Desde el momento en que llegué al cursillo, me sentí en casa, acogido por los apostólicos, apreciando las misas y los momentos de oración, la alegría que se respiraba y la labor que iban haciendo los padres. Ciertamente ese sí dado a Dios en un inicio fue madurando durante los años de formación, y que continuo renovando en cada momento.

Después de 4 años en el Ajusco, inicié mi periodo de noviciado en Salamanca. Recuerdo una crisis fuerte de varios meses, en la que rezaba mucho pidiendo que ya me mandaran a casa. El P. Antonio León, LC, que era el instructor, me dijo que la respuesta y decisión eran mías. Gracias a Dios nunca me presionó y me dejó libre. En realidad era problema de falta de generosidad y no de falta de vocación, pues todos eran pretextos personales. Al terminar los ejercicios espirituales del primer año, le dije a Dios que sí, en ese momento recuperé toda la calma y agradecí firmando el cheque en blanco.
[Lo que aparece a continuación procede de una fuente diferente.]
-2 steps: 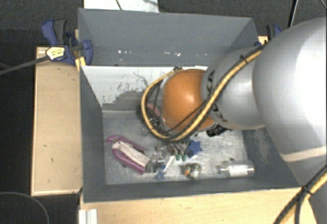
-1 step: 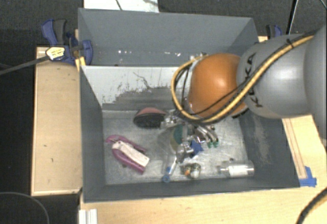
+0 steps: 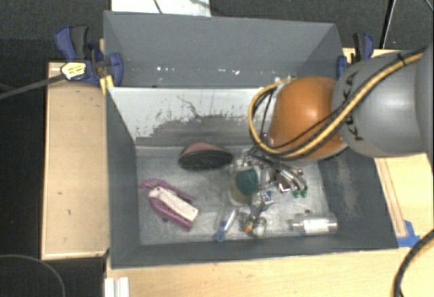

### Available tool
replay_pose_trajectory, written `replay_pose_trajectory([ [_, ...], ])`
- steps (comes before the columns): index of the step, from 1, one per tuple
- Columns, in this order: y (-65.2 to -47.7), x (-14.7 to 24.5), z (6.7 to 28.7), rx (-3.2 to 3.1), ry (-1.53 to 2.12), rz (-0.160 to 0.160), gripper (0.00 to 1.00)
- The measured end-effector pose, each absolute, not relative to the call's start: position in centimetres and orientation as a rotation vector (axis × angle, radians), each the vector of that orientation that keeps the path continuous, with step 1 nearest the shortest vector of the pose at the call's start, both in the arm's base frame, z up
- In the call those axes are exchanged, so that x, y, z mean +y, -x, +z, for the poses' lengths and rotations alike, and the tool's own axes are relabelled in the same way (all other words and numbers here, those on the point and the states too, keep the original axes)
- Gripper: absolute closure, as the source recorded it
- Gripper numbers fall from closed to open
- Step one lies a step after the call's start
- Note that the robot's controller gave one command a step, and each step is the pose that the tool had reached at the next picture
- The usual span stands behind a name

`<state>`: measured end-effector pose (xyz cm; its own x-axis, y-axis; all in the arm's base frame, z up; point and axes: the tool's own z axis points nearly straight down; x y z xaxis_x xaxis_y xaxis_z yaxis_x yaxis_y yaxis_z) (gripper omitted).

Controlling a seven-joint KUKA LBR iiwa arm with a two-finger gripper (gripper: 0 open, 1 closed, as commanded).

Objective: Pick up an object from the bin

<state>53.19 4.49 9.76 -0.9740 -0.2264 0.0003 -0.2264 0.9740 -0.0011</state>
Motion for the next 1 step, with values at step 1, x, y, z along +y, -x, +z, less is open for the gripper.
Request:
replay_pose_trajectory([
  [1,-53.20,4.84,9.90,-3.123,-0.355,-0.002,1.00],
])
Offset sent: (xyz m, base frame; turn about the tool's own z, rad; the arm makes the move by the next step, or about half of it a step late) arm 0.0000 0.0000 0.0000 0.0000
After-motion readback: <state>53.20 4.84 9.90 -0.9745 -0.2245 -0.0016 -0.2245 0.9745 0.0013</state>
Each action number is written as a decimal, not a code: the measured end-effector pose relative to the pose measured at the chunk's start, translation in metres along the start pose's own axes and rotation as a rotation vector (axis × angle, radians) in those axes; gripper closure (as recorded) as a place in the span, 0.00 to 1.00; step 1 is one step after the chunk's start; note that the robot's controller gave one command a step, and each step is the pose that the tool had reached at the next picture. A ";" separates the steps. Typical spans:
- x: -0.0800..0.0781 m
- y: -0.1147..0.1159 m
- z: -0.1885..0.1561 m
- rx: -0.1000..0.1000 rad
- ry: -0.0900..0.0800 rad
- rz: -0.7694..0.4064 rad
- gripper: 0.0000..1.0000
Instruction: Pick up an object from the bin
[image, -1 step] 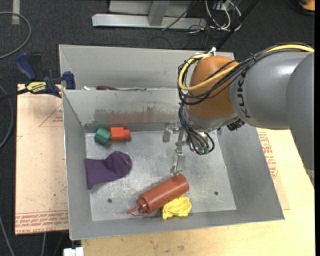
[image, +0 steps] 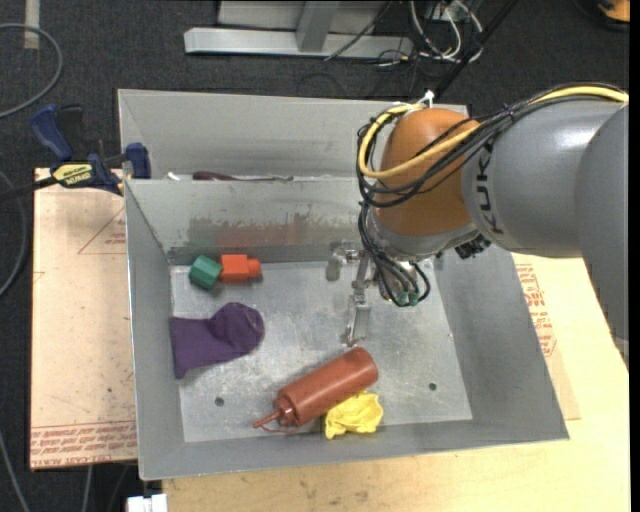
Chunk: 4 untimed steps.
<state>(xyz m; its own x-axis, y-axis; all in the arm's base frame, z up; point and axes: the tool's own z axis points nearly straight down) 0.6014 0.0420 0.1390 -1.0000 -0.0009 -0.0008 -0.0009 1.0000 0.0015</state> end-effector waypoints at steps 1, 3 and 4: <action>0.017 0.003 0.016 0.001 -0.007 -0.086 0.00; 0.067 -0.019 0.054 0.009 -0.005 -0.193 0.00; 0.106 0.035 0.062 -0.011 -0.009 -0.312 1.00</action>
Offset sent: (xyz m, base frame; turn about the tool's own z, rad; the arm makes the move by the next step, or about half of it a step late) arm -0.0803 -0.0593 -0.0638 -0.1934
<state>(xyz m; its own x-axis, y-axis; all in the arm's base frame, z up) 0.4952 0.0769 0.0767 -0.9513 -0.3081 -0.0116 -0.3082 0.9513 0.0106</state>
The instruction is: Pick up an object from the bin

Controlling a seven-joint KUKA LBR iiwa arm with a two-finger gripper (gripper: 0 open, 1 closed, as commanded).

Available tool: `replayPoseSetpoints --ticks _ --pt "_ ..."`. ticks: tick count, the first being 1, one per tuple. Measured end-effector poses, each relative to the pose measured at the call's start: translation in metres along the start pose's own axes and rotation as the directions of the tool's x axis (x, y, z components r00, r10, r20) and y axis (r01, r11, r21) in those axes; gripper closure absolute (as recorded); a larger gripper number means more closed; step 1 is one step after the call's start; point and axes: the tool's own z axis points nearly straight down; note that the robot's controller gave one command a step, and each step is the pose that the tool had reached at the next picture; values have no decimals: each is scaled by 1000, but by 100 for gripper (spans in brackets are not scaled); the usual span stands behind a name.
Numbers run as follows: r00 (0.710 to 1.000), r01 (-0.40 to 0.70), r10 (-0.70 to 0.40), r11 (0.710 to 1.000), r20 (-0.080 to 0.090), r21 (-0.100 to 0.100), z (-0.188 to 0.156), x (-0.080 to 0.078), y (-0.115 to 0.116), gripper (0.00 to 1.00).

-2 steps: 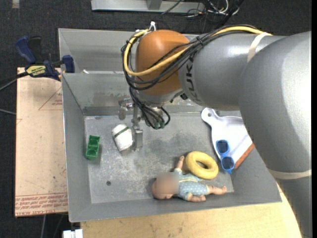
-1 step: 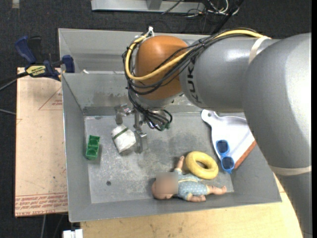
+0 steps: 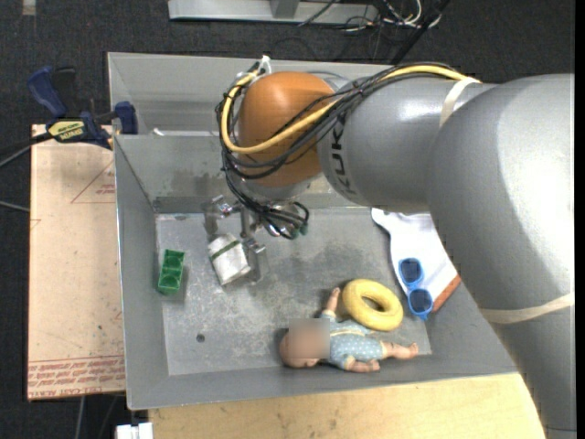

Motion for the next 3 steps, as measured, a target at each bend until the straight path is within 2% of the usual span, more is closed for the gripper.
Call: replayPoseSetpoints --ticks 1,3 --pt "990 138 -138 990 6 -2 18 -1 5 100" --pt "990 138 -138 990 2 -4 15 0 5 100"
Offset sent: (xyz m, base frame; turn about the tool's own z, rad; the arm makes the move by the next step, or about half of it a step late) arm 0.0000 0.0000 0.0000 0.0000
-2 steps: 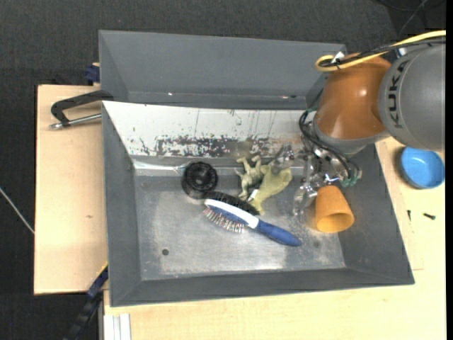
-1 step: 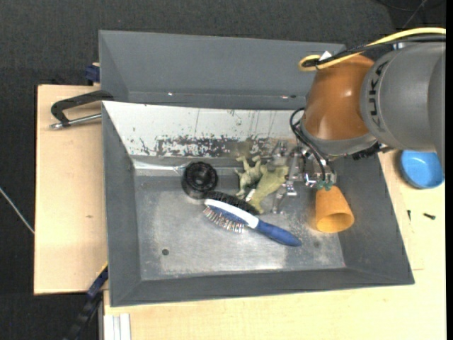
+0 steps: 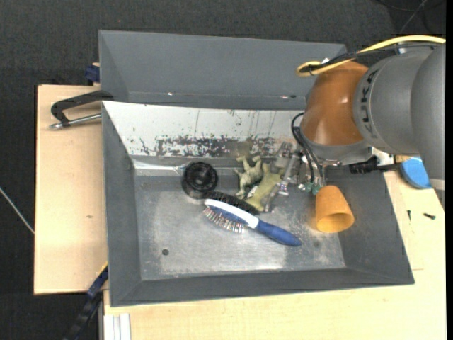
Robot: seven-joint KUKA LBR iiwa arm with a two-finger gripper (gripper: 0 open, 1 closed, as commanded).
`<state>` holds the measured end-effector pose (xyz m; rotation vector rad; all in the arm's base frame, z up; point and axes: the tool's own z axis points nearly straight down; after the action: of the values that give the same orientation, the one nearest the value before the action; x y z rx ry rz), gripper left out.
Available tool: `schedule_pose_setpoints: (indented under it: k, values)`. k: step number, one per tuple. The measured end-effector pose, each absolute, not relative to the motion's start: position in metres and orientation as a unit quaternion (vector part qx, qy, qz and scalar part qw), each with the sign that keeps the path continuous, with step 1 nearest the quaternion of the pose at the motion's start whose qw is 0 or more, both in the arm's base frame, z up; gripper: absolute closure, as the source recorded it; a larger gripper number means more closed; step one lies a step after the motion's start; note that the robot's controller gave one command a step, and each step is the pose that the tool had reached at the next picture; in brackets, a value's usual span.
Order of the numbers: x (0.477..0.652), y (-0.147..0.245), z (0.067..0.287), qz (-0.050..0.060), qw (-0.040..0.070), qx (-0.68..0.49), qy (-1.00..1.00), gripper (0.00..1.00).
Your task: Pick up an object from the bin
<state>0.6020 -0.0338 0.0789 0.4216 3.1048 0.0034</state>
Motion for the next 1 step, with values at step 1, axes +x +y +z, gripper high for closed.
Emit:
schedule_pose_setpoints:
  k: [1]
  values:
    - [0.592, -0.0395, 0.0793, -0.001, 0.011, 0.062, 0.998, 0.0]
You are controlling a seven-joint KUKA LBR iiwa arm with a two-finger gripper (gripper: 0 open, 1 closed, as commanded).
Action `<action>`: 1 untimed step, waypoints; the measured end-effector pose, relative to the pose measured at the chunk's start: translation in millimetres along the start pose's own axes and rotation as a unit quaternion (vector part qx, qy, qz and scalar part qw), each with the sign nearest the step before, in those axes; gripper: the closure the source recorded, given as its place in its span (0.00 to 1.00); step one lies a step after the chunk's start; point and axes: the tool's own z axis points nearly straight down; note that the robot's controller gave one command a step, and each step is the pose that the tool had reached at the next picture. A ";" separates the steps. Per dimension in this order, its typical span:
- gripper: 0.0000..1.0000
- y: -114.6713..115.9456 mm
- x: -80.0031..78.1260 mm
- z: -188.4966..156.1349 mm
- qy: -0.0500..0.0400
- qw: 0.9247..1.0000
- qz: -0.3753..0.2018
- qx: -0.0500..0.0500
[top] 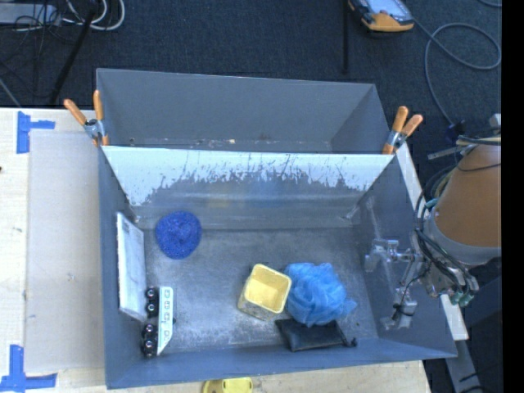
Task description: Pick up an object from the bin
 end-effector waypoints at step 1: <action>0.00 0.5 -1.8 -4.1 -0.004 1.000 -0.002 0.001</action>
Offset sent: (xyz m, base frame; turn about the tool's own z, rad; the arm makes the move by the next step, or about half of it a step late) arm 0.0624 0.0532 -0.0464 -0.0467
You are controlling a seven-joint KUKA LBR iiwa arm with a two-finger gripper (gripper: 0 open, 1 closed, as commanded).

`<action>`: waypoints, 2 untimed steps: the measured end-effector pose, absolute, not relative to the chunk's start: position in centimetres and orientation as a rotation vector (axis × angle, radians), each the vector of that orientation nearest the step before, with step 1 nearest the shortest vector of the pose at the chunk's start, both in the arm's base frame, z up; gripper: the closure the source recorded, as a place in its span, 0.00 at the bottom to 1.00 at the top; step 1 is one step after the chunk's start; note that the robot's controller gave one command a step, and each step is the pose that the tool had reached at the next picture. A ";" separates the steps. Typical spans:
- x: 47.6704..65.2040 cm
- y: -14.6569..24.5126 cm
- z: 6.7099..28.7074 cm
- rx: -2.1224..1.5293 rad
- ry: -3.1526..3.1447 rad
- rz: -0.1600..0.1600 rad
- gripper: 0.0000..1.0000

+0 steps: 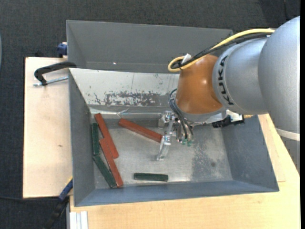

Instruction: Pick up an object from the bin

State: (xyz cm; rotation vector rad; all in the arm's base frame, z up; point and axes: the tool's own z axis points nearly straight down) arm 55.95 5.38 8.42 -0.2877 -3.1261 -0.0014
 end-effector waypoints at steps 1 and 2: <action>58.1 9.0 7.1 -0.226 -3.138 -0.004 1.00; 58.1 9.0 7.1 -0.227 -3.138 -0.004 1.00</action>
Offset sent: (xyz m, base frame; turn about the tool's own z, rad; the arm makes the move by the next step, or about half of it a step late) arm 0.0000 0.0000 0.0000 0.0000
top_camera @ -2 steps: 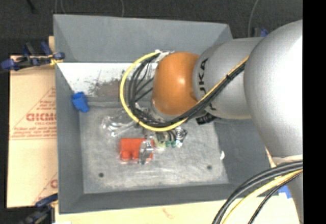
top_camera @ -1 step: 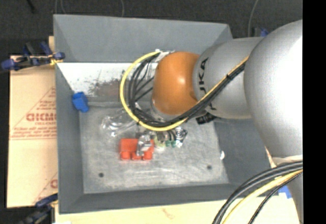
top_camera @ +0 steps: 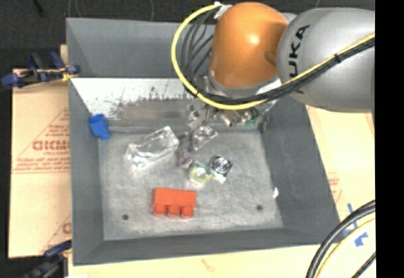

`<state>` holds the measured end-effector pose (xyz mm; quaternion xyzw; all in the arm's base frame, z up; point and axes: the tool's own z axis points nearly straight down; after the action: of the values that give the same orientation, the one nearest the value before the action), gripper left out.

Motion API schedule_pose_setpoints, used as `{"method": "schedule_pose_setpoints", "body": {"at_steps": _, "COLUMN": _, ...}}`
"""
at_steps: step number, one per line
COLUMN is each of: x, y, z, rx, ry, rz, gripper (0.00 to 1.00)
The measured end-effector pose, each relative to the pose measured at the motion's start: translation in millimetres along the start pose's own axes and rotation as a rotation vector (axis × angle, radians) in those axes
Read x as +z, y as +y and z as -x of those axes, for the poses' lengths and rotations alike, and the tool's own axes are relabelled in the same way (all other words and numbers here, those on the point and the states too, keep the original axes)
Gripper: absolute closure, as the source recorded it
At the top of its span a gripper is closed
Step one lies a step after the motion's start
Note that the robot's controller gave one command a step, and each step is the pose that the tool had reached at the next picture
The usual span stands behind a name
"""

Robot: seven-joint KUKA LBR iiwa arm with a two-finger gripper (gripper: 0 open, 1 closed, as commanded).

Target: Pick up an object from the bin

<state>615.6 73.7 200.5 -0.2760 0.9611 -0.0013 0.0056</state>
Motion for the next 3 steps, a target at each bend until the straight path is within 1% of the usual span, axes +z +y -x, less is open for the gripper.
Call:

Después de esa crisis no he tenido otra y ahora se la agradezco a Dios, pues fue un momento especial para purificar el amor. Ciertamente he tenido momentos de dificultades, pero no han sido motivo para poner en duda el seguimiento y la invitación a tomar la cruz.

AGRADECIMIENTOS

Inicié esta historia comentando que es más lo que se encuentra que lo que se “deja” y la verdad que al final Dios va guiando por donde uno menos se espera, pues Él mismo da en plenitud y llena en totalidad. Durante los años de formación me ha permitido ayudar a algunas personas espiritualmente y el verlas crecer y acercarse más a Dios, llena plenamente el alma y hace exclamar un vale la pena, porque al tener a Dios la vida cobra sentido.

Por lo mismo elevo mi Magnificat junto con la Virgen, pues en verdad ha hecho obras grandes el que todo lo puede. Y uno recibe el don de tener a Dios y además de ver cómo Él va actuando transformando las personas que se van encontrando a lo largo del camino. Pido sus oraciones para ser un instrumento que sea dócil y que nunca intente decirle a Dios para qué quiero que me use, sino que como buen artesano me use para lo que le haga falta y cuando Él quiera.

Aparte de agradecer a Dios el don de la vocación sacerdotal, doy mi agradecimiento de una manera especial al hogar en que crecí y a los formadores, quienes me fueron ayudando a pensar siempre en los demás y a formarme para servir mejor a Dios y a las almas; agradezco también a tantas personas que me han apoyado con su testimonio de vida, sus motivaciones y especialmente con las oraciones para mi perseverancia.


El P. Joel Castañeda Ochoa, L.C., nació en Sahuayo, Michoacán, México, el 8 de marzo de 1982. Ingresó el 15 de septiembre de 1998 al noviciado de la Legión de Cristo en Salamanca, España. Emitió la primera profesión religiosa en el 2000 y la profesión perpetua en el 2006.  Estudio humanidades clásicas en Salamanca, España. Es licenciado en filosofía y bachiller en teología por el Ateneo Pontificio Regina Apostolorum. Colaboró en la pastoral juvenil y vocacional en las ciudades de Maracaibo y Bariquismeto (Venezuela). Actualmente colabora en la pastoral vocacional en la ciudad de Aguascalientes, México.